St Bartholomew's Church (Bartholomäuskirche) in the historical city centre of Erfurt in Thuringia, Germany, was a Gothic church building at the western Anger square. Today, only its tower, the Bartholomäusturm (Bartholomew Tower), remains; since 1979, it has been housing a carillon.

== History ==
St Bartholomew's Church was first mentioned in a document in 1282. In 1291, a fire destroyed the church, but it was rebuilt in the following years. The tower was erected between 1411 and 1448. After a restoration, the church received a new organ by the organ builder Andreas Eggemann in 1511. After the Reformation in 1525, St Bartholomew's Church was assigned to the Protestant congregation of the Barfüßerkirche and was still used until 1571. In 1545, the Erfurt city council had the copper roof of the tower replaced with a slate roof.
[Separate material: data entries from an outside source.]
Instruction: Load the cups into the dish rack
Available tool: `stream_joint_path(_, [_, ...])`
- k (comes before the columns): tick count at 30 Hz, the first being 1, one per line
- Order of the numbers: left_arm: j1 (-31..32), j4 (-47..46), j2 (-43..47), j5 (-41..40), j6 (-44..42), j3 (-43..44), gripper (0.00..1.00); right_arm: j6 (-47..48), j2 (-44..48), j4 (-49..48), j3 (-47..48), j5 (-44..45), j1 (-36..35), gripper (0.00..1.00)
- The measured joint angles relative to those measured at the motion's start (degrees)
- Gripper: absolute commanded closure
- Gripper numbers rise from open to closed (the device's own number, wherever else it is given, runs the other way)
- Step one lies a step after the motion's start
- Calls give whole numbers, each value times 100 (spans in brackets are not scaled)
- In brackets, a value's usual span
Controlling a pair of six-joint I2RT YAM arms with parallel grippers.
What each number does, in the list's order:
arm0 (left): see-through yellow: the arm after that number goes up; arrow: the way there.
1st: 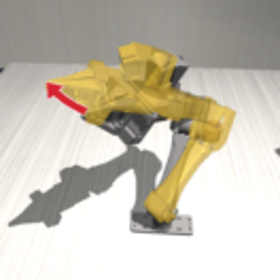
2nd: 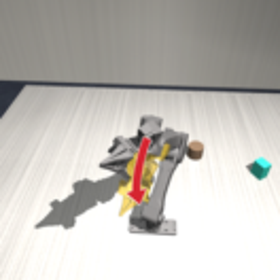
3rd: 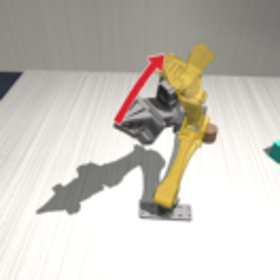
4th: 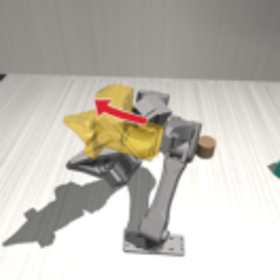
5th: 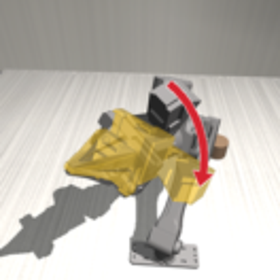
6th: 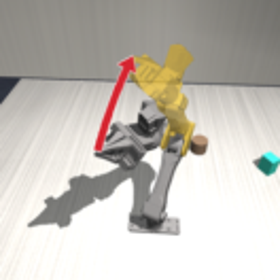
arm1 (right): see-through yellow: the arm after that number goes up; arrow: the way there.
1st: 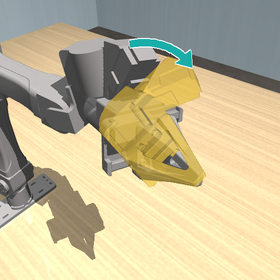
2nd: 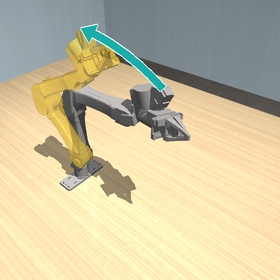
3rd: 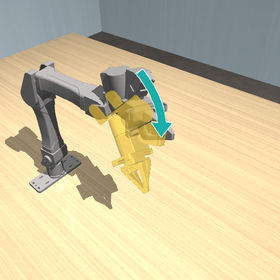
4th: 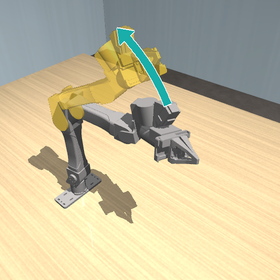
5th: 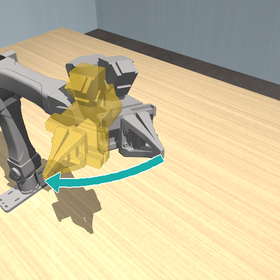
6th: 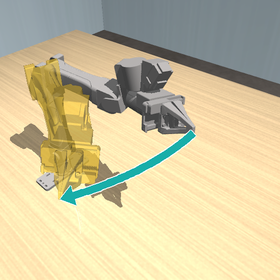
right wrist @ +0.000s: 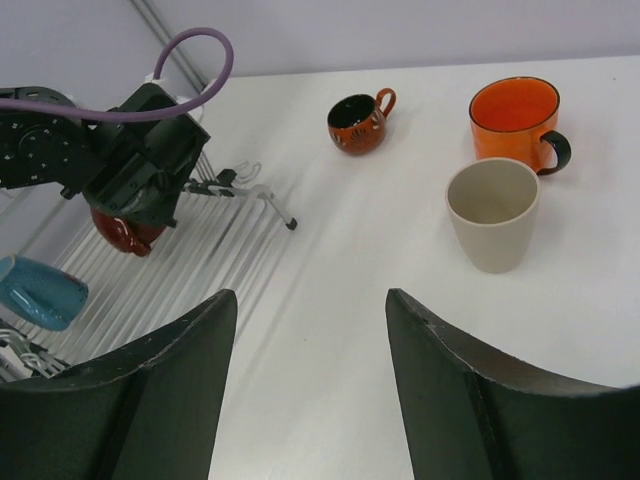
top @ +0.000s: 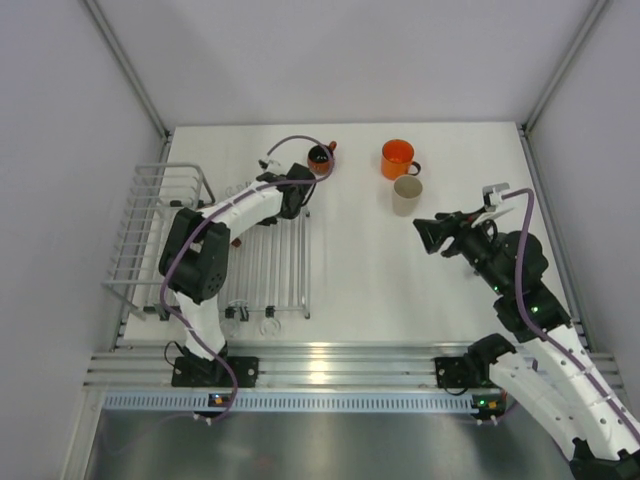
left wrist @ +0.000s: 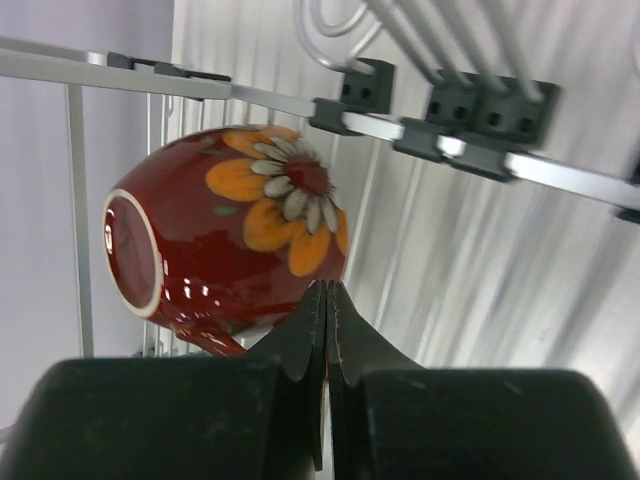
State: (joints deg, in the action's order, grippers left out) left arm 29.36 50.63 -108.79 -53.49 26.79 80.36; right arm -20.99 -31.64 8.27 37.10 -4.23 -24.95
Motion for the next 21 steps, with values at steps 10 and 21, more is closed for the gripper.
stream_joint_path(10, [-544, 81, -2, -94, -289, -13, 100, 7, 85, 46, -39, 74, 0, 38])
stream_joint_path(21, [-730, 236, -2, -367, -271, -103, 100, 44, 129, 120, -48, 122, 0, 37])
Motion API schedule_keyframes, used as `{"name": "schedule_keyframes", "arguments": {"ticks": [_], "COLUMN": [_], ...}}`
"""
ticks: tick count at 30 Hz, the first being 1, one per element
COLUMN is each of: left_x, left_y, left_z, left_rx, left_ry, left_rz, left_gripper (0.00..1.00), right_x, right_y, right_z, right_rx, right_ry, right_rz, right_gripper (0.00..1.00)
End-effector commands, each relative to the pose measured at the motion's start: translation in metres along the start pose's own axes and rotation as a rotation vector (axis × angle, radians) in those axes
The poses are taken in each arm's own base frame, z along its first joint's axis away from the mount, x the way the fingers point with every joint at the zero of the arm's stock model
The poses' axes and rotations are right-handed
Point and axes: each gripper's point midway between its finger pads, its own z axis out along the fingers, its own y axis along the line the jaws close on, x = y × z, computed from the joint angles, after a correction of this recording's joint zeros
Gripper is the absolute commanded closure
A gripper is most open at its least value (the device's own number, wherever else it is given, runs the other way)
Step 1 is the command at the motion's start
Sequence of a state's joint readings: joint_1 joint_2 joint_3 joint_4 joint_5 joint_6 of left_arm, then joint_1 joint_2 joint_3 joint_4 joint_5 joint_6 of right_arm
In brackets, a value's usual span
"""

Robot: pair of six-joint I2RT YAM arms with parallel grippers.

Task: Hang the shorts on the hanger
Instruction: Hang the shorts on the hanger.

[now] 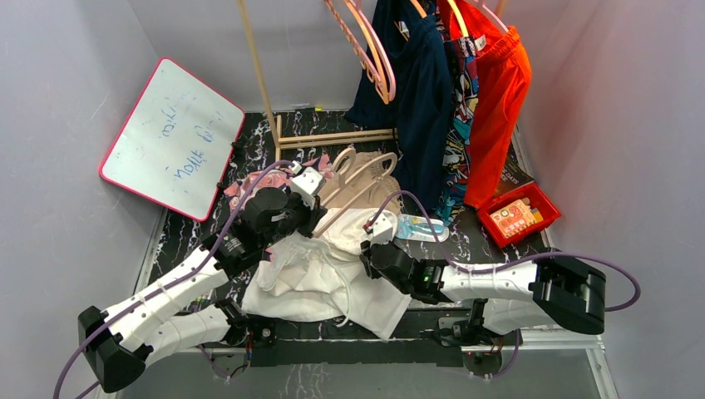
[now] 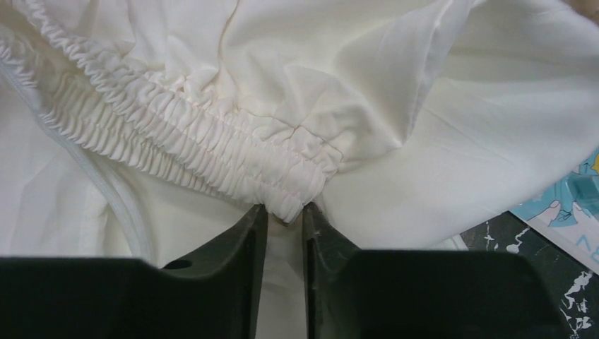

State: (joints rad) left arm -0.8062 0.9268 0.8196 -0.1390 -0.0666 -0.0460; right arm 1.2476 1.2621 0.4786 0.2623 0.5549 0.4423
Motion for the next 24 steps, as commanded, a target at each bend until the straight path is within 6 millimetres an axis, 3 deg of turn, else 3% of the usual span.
{"name": "schedule_keyframes", "arguments": {"ticks": [1, 7, 18, 24], "left_x": [-0.030, -0.033, -0.036, -0.028], "left_y": [0.001, 0.002, -0.002, -0.025], "left_z": [-0.013, -0.025, -0.053, -0.068], "left_rx": [0.002, 0.004, 0.035, 0.182], "left_ry": [-0.088, -0.103, -0.136, -0.121], "left_rz": [0.001, 0.006, 0.014, 0.070], "left_gripper": [1.00, 1.00, 1.00, 1.00], "right_x": [-0.037, -0.062, -0.099, -0.103], "right_y": [-0.001, -0.013, -0.041, -0.075], "right_z": [-0.004, -0.018, -0.038, -0.045], "right_rx": [0.039, 0.054, 0.100, 0.225], "right_ry": [-0.123, -0.180, -0.245, -0.236], "right_rz": [0.066, 0.139, 0.255, 0.277], "right_gripper": [0.74, 1.00, 1.00, 1.00]}}
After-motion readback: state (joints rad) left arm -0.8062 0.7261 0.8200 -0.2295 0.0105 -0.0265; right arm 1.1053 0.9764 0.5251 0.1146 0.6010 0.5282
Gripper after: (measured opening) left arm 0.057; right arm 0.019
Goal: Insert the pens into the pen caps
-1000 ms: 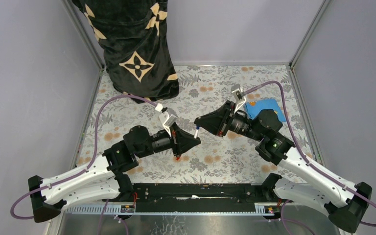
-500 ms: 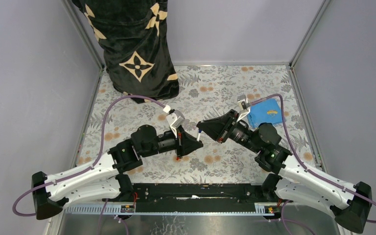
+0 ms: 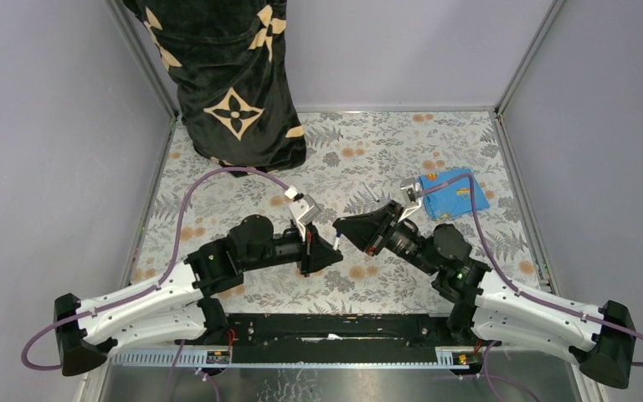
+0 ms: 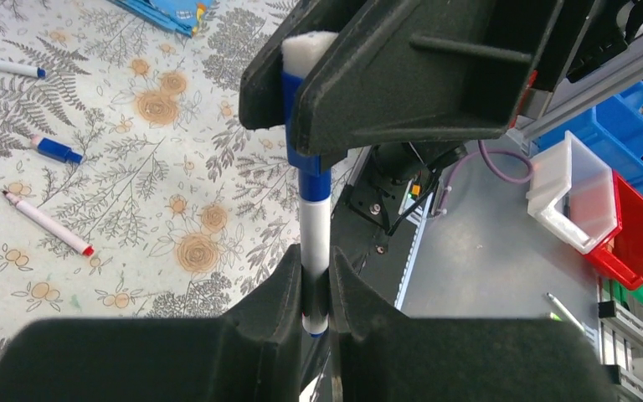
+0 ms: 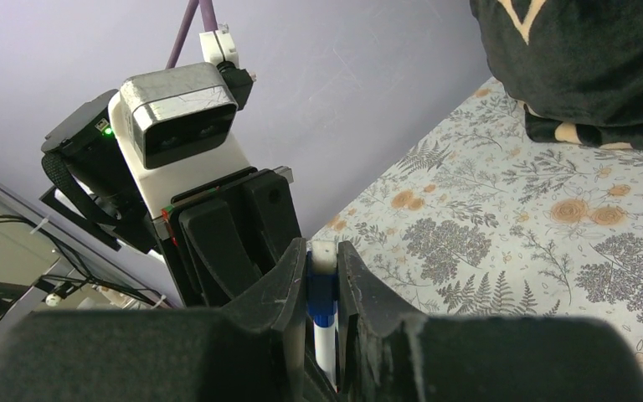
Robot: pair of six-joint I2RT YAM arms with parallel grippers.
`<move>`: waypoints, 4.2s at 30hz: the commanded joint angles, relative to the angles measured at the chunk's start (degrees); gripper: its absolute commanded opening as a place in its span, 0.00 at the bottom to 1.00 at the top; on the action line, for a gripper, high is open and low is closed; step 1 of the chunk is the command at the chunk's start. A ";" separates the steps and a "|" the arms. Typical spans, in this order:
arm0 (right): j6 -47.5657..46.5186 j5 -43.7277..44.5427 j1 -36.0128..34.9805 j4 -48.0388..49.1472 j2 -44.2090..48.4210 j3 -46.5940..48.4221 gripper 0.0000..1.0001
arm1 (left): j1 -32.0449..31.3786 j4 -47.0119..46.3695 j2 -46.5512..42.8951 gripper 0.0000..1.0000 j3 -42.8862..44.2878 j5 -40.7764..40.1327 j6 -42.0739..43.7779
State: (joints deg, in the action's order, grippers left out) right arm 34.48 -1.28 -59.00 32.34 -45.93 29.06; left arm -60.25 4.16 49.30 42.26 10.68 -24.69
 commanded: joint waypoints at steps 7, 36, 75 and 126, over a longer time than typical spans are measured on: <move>2.05 -9.16 -12.06 -20.54 -4.91 -9.97 0.00 | 5.00 -32.64 -4.42 0.00 7.65 -7.04 -0.86; -18.12 -2.94 -16.50 -25.68 -0.52 16.83 0.00 | 6.09 -20.91 -2.43 0.00 15.45 15.40 3.22; -20.84 13.80 -16.51 -19.22 7.02 23.47 0.67 | 6.10 -15.39 -0.85 0.00 12.96 21.69 2.56; -22.16 18.66 -16.50 -22.10 7.14 23.97 0.56 | 5.66 -2.86 0.88 0.00 13.10 16.48 5.78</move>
State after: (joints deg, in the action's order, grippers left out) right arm 13.52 15.99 -75.02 11.62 -39.42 51.37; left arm -54.61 -3.84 52.25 53.80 37.12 -20.97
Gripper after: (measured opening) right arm 0.554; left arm 0.173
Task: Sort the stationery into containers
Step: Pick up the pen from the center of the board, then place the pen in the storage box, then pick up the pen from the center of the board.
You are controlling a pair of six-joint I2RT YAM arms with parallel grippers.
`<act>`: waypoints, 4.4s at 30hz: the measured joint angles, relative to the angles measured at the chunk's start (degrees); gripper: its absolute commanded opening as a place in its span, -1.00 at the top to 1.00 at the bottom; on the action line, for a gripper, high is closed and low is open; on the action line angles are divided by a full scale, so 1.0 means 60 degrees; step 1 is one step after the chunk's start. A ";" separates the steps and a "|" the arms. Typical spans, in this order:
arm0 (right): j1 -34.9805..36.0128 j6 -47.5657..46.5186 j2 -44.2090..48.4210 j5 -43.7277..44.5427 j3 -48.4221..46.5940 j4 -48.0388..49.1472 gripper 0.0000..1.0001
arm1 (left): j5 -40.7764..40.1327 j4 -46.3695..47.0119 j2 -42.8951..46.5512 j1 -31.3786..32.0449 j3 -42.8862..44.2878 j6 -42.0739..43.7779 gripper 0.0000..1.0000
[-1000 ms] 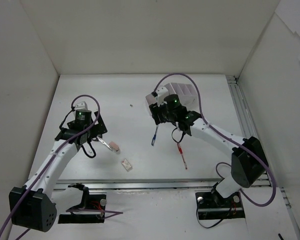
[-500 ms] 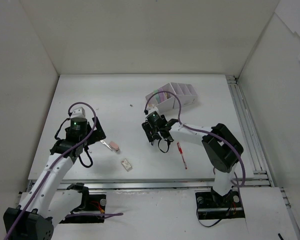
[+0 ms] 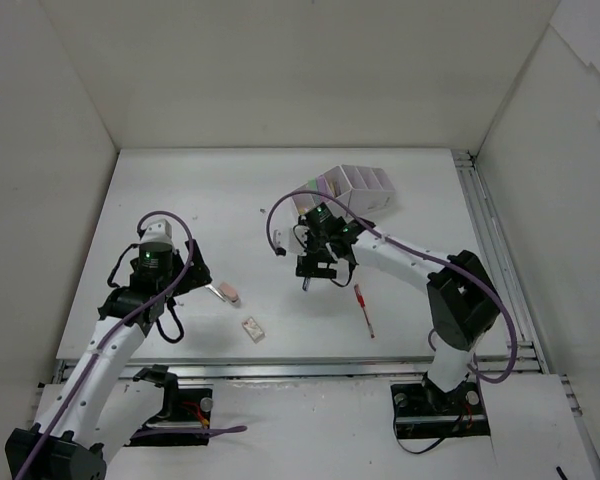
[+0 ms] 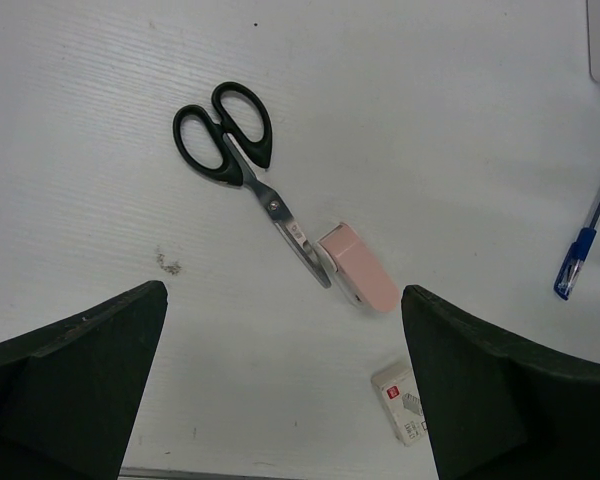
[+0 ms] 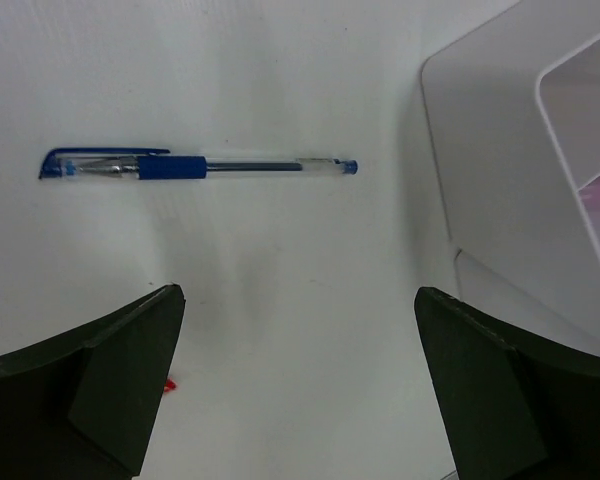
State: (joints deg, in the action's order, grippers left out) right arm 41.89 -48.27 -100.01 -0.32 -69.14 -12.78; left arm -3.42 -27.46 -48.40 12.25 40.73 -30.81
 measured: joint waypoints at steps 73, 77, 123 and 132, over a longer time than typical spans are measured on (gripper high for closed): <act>-0.2852 0.2699 0.0470 -0.5821 -0.0987 0.6597 1.00 | -0.1541 -0.0437 -0.0215 0.0138 0.0430 -0.0382 -0.99; -0.3865 0.4900 0.0109 -0.4758 -0.1002 0.8156 1.00 | -0.1552 -0.0313 -0.0637 0.0138 0.0885 -0.0404 -0.99; -0.2237 0.8185 0.5122 0.0506 0.2983 0.5191 -0.96 | -0.1118 0.0175 -0.0087 0.0146 0.1045 -0.0189 -0.99; -0.1122 1.0342 0.5723 0.1767 0.5118 0.1912 -0.96 | -0.0634 0.0415 -0.0211 0.0146 0.0659 -0.0135 -0.99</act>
State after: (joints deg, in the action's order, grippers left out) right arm 35.16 13.78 -65.67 10.28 -38.44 -1.30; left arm -7.22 -24.97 -49.67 13.13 44.69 -31.62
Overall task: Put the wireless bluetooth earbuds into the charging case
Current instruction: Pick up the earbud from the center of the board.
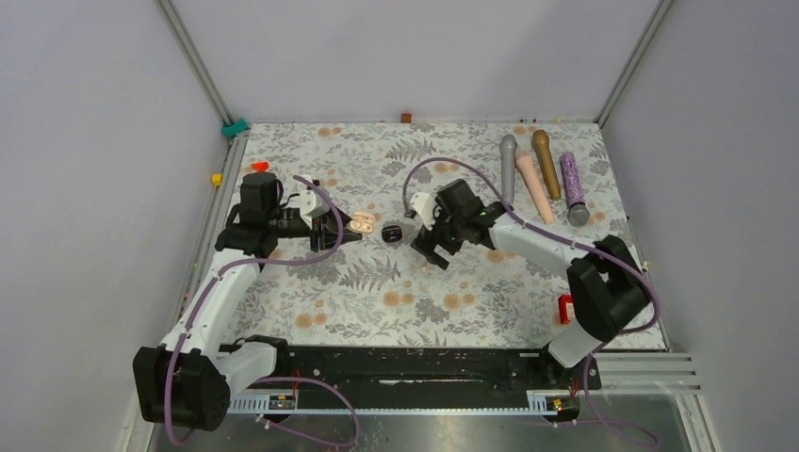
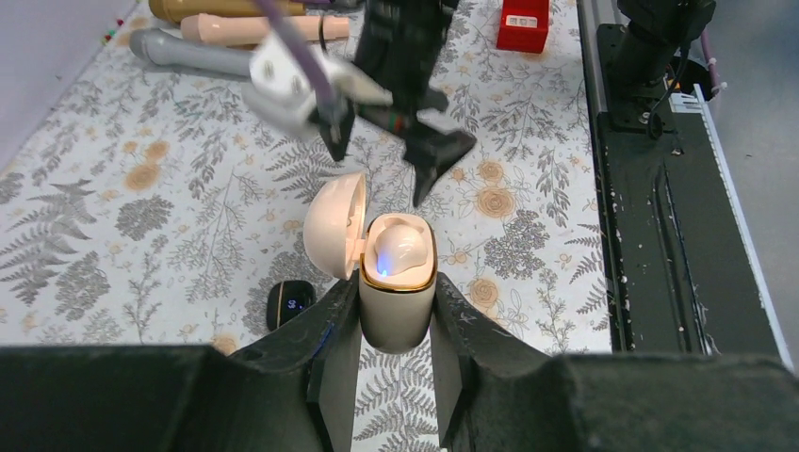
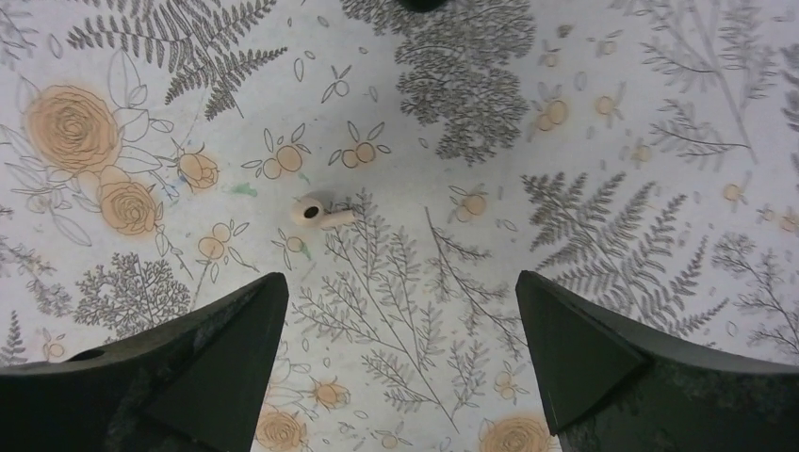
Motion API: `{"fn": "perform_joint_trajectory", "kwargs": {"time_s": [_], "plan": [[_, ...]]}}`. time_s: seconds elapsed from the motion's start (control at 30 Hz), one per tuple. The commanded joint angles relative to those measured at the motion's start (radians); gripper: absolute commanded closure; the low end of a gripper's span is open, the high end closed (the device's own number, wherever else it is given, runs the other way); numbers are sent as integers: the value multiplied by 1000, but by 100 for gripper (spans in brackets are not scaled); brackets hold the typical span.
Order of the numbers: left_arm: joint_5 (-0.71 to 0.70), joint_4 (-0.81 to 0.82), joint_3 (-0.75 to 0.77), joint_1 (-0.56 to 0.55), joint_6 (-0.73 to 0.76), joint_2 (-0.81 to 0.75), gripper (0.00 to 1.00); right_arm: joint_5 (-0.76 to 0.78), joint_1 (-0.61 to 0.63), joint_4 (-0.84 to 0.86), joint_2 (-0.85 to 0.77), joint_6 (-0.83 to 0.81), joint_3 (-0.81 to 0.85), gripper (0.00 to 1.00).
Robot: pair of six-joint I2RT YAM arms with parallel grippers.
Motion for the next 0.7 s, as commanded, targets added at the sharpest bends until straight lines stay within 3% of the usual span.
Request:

In 1660, a fire destroyed the already unused church, but not the tower. The walls, which were in danger of collapsing, were demolished between 1667 and 1668. In 1715, the nave was completely demolished and the parsonage and deacon's house of the Barfüßer parish were built in its place from 1715 to 1717. In 1876, the buildings were purchased by private individuals. The tower was used as the bell tower of the Barfüßerkirche until 1942.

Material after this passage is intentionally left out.